India's Committee of Secretaries relaxes land-border bar on BHEL tenders for five years
BHEL procurement teams must accept bids from neighbouring-country firms for 21 items
Change
India's Committee of Secretaries has suspended the Rule 144(xi) land-border bidder-registration requirement for 21 specified Bharat Heavy Electricals Limited (BHEL) tender items — including cold-rolled grain-oriented steel and high-grade capacitor paper — for five years.
Why it matters
Procurement for the 21 listed items is now required to include bids that depend on advanced industrial materials not readily available in India.
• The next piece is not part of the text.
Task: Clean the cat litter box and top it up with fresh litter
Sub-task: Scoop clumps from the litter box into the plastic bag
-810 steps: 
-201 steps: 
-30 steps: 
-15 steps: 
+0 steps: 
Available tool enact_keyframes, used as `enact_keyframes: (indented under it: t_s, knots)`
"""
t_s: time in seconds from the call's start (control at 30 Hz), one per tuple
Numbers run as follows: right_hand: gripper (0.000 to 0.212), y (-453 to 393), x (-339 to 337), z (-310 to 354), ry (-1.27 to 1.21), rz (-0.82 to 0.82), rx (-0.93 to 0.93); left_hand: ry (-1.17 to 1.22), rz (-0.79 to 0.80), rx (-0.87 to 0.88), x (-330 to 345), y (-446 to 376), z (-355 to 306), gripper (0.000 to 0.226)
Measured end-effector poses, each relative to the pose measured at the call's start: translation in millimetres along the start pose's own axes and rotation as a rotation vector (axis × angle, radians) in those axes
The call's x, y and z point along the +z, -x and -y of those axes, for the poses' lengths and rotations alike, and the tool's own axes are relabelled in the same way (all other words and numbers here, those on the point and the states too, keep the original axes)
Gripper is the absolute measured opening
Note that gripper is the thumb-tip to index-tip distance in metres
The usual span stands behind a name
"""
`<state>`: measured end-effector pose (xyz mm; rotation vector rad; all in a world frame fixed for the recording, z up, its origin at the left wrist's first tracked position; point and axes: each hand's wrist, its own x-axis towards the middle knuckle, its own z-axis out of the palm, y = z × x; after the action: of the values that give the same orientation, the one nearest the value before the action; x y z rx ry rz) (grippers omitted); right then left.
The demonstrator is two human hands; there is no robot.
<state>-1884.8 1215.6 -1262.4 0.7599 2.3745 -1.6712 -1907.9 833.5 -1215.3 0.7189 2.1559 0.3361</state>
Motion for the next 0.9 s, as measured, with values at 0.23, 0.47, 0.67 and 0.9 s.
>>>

India's Union Cabinet has also amended foreign direct investment (FDI) rules to treat non-controlling land- (LBC) beneficial ownership up to 10% as eligible under the automatic route, changing investor-eligibility screening for public procurements.
Implications
- — BHEL tender-administration teams must remove Rule 144(xi) land-border bidder-registration exclusions from tender documents and apply the CoS exemption immediately when issuing or evaluating tenders for the 21 specified items — failure to apply the exemption will exclude neighbouring-country bidders from evaluation.
- — Corporate FDI compliance and investor-onboarding teams must treat non-controlling land- (LBC) beneficial ownership up to 10% as eligible for the automatic route now when filing or routing FDI notifications — filing under the wrong approval route risks regulatory rejection or delayed clearance.